• WHAT IS EXPECTED
From the listing that follows, extract every line and set it down unaltered.

• PROVIDED MATERIAL
= = =

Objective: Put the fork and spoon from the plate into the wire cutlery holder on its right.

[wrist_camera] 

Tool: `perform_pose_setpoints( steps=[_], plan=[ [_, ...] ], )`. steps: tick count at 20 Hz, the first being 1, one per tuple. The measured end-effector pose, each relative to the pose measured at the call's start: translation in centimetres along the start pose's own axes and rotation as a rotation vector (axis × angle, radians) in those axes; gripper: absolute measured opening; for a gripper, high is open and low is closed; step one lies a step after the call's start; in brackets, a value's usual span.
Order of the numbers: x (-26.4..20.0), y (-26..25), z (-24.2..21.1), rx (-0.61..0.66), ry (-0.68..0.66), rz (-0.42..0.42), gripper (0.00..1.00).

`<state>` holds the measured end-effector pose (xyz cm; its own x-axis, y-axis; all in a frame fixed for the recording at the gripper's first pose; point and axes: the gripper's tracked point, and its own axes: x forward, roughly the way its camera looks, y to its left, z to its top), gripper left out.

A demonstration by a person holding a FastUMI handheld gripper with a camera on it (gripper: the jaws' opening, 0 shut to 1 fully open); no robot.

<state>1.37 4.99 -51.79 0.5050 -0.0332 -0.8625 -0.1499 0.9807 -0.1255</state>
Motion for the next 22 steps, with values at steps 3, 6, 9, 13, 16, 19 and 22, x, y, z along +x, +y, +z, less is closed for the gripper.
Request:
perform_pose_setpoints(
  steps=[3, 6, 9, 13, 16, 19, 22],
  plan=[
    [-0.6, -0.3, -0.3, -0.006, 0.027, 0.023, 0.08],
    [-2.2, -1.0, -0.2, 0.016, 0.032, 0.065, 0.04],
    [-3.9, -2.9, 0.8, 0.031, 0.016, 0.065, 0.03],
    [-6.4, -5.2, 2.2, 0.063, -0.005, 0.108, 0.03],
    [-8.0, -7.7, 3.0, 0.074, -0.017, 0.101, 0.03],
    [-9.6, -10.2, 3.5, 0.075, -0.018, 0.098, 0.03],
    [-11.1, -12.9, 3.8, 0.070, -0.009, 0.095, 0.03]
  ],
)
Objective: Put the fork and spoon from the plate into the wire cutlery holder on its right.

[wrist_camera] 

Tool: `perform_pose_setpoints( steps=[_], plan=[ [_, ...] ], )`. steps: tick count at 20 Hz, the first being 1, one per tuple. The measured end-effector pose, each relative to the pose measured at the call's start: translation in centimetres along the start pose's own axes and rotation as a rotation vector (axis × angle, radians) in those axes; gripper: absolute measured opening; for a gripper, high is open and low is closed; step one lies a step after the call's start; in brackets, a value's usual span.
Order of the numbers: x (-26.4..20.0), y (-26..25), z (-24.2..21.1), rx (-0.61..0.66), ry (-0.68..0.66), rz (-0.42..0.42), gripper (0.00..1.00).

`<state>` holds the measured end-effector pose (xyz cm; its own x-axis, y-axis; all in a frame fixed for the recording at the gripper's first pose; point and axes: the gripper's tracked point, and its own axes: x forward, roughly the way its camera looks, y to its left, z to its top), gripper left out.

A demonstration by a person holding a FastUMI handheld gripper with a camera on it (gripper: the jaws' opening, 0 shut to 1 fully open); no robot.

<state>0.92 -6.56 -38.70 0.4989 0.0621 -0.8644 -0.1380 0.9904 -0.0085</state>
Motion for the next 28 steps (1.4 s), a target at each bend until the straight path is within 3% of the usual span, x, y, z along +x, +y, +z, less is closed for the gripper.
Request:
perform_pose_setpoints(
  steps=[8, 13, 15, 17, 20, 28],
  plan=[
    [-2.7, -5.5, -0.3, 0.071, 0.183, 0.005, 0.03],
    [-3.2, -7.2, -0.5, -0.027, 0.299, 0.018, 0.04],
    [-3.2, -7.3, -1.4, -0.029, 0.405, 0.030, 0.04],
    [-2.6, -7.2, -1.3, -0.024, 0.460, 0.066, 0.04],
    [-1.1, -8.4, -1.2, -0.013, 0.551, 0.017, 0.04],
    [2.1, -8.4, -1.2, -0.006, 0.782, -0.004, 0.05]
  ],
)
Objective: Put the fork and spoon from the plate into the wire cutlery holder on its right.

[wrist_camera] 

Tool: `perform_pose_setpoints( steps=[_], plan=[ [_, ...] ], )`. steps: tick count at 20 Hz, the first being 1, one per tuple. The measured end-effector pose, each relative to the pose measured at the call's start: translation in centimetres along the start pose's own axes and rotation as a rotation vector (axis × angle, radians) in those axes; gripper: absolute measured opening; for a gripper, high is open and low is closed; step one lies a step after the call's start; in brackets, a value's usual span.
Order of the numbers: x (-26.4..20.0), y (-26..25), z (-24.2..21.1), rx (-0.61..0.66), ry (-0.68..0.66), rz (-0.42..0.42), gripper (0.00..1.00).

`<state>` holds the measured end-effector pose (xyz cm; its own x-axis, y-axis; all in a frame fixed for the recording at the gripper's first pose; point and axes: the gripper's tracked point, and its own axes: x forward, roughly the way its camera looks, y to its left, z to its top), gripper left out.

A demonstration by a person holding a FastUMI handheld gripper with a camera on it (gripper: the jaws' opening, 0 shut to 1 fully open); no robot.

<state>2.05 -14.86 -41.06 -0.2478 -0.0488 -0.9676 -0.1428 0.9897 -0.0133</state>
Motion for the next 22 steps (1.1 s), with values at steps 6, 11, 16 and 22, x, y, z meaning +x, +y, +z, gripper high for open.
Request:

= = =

• ANSWER TO THE PROBLEM
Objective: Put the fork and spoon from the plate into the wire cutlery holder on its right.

[wrist_camera] 

Tool: `perform_pose_setpoints( steps=[_], plan=[ [_, ...] ], )`. steps: tick count at 20 Hz, the first being 1, one per tuple. The measured end-effector pose, each relative to the pose measured at the call's start: translation in centimetres along the start pose's own axes and rotation as a rotation vector (axis × angle, radians) in those axes; gripper: absolute measured opening; for a gripper, high is open and low is closed; step one lies a step after the call's start; in brackets, a value's usual span.
Order of the numbers: x (-26.4..20.0), y (-26..25), z (-24.2..21.1), rx (-0.61..0.66), ry (-0.68..0.66), rz (-0.42..0.42), gripper (0.00..1.00).

`<state>` holds the measured end-effector pose (xyz cm; its own x-axis, y-axis; all in a frame fixed for the recording at the gripper's first pose; point and axes: the gripper's tracked point, and its own axes: x forward, roughly the way its camera looks, y to its left, z to its top), gripper left out.

A demonstration by a person holding a FastUMI handheld gripper with a camera on it (gripper: the jaws' opening, 0 shut to 1 fully open); no robot.

<state>1.37 4.99 -51.79 0.5050 -0.0332 -0.8625 -0.1499 0.9807 -0.1255</state>
Motion for the next 22 steps, with values at steps 3, 6, 9, 13, 16, 19 and 22, x, y, z along +x, +y, +z, less is closed for the gripper.
Request:
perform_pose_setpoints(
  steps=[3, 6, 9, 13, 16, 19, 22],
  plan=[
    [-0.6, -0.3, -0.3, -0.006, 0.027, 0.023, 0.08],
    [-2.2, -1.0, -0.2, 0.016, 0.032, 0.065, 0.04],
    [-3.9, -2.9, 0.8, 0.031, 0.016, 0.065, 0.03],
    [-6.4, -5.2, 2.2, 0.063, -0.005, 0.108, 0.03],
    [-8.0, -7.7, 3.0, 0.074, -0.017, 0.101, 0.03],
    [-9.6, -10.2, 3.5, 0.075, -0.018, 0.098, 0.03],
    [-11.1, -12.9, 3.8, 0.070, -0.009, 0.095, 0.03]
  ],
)
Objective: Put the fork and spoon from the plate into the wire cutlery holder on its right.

[wrist_camera] 

Tool: `perform_pose_setpoints( steps=[_], plan=[ [_, ...] ], )`. steps: tick count at 20 Hz, the first being 1, one per tuple. The measured end-effector pose, each relative to the pose measured at the call's start: translation in centimetres along the start pose's own axes and rotation as a rotation vector (axis × angle, radians) in those axes; gripper: absolute measured opening; for a gripper, high is open and low is closed; step one lies a step after the call's start; in brackets, a value's usual span.
Order of the numbers: x (-26.4..20.0), y (-26..25), z (-24.2..21.1), rx (-0.61..0.66), ry (-0.68..0.66), rz (-0.42..0.42), gripper (0.00..1.00).

`<state>` holds the measured end-effector pose (xyz cm; its own x-axis, y-axis; all in a frame fixed for the recording at the gripper's first pose; point and axes: the gripper's tracked point, and its own axes: x forward, roughly the way its camera looks, y to its left, z to its top), gripper left out.

A demonstration by a person holding a FastUMI handheld gripper with a camera on it (gripper: the jaws' opening, 0 shut to 1 fully open); no robot.

<state>0.92 -6.56 -38.70 0.4989 0.0621 -0.8644 -0.1380 0.9904 -0.0085</state>
Motion for the next 28 steps (1.4 s), a target at each bend until the straight path is within 3% of the usual span, x, y, z along +x, +y, +z, less is closed for the gripper.
Request:
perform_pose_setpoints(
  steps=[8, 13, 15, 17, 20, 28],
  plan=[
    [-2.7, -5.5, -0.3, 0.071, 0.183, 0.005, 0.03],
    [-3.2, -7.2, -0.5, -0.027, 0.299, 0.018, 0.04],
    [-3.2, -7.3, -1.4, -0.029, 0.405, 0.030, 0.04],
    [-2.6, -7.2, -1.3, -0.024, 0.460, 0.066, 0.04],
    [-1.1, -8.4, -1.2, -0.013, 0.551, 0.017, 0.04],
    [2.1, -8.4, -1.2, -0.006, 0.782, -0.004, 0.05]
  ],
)
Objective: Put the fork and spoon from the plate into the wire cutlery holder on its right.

[wrist_camera] 

Tool: `perform_pose_setpoints( steps=[_], plan=[ [_, ...] ], )`. steps: tick count at 20 Hz, the first being 1, one per tuple. The measured end-effector pose, each relative to the pose measured at the call's start: translation in centimetres along the start pose's own axes and rotation as a rotation vector (axis × angle, radians) in those axes; gripper: absolute measured opening; for a gripper, high is open and low is closed; step one lies a step after the call's start; in brackets, a value's usual span.
Order of the numbers: x (-26.4..20.0), y (-26..25), z (-24.2..21.1), rx (-0.61..0.66), ry (-0.68..0.66), rz (-0.42..0.42), gripper (0.00..1.00).

`<state>` holds the measured end-effector pose (xyz cm; its own x-axis, y-axis; all in a frame fixed for the recording at the gripper's first pose; point and axes: the gripper's tracked point, and its own axes: x forward, roughly the way its camera looks, y to its left, z to its top), gripper left out.

A demonstration by a person holding a FastUMI handheld gripper with a camera on it (gripper: the jaws' opening, 0 shut to 1 fully open); no robot.

<state>2.05 -14.86 -41.06 -0.2478 -0.0488 -0.9676 -0.1428 0.9897 -0.0133</state>
Motion for the next 22 steps (1.1 s), with values at steps 6, 11, 16 and 22, x, y, z meaning +x, +y, +z, gripper high for open.
Request:

This exercise has no more to it.